102. Beata viscera

Notes

An article in the newspaper Il Tirreno of January 1989 (Guidi 1989) asserted that in 1921 Puccini dedicated to Sister Maria Paolina Giusti (1897-1989) of the Augustinian Convent at Vicopelago near Lucca, a setting of the liturgical text “Beata viscera Mariae Virginis”, in recognition of the affectionate care she provided for Puccini’s own sister Iginia, the abbess of the convent, during her illness. However, all of that is certainly wrong.

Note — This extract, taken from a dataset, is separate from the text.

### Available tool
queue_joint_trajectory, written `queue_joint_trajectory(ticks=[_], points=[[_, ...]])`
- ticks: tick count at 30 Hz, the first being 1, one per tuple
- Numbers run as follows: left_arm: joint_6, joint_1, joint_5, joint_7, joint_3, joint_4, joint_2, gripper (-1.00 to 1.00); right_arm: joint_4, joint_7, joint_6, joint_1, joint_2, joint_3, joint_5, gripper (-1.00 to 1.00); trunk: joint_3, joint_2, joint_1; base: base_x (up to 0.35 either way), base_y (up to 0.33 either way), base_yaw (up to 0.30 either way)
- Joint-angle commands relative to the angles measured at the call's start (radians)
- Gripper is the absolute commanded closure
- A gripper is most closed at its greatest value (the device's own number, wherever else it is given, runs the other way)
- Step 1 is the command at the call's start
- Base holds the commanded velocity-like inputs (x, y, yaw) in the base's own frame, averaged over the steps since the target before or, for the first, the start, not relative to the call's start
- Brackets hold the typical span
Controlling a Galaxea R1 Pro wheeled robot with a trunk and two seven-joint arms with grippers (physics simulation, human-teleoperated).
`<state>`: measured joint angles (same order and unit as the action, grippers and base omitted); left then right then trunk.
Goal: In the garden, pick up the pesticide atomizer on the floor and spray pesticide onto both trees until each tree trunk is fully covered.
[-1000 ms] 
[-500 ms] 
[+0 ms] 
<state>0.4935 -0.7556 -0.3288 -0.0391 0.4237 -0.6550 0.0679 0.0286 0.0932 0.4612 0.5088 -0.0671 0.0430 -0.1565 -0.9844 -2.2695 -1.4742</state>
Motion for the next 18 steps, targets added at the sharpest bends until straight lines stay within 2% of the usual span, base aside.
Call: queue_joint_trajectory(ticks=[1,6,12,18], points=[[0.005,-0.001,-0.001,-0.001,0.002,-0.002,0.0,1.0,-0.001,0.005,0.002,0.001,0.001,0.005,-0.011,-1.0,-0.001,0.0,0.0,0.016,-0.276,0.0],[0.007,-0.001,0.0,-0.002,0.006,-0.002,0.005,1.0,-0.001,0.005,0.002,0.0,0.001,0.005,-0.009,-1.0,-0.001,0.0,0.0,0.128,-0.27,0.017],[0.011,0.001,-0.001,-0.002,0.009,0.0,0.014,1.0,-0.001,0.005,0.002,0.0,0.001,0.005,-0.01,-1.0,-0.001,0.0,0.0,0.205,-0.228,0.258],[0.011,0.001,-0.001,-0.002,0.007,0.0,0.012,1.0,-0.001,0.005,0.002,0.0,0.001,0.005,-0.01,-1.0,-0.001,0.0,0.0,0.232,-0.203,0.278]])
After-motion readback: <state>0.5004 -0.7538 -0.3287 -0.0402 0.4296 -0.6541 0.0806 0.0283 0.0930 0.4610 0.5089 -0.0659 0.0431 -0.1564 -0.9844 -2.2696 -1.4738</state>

The only extant manuscript for this choral composition is that “1° Soprano” part which was certainly written by a professional copyist for performance purposes. Magri 1999, pp. 208-211, speculates that Puccini composed it in 1875 when Iginia took her vows to be a nun. Magri’s speculation could be accurate, for in 1897 Puccini wrote to his sister Ramelde: “La Bohème si darà in autunno all’Imperiale di Berlino, a Vienna, a Londra. Chi l’avesse detto all’autore delle beate viscere ... [La Bohème will be given this autumn at Berlin’s Imperial Theatre, in Vienna, in London. Who would ever have thought that of the composer of beate viscere ...]” (letter of 20 May 1897, in ENOGP Ep. 2, No. 54, p. 45), which obviously hints to the composition of such a text in his early life.
The text survives as the Responsory in the Morning Office of the Christian liturgy and as the Communion in the Mass "Communes Festorum B. Mariae Virginis".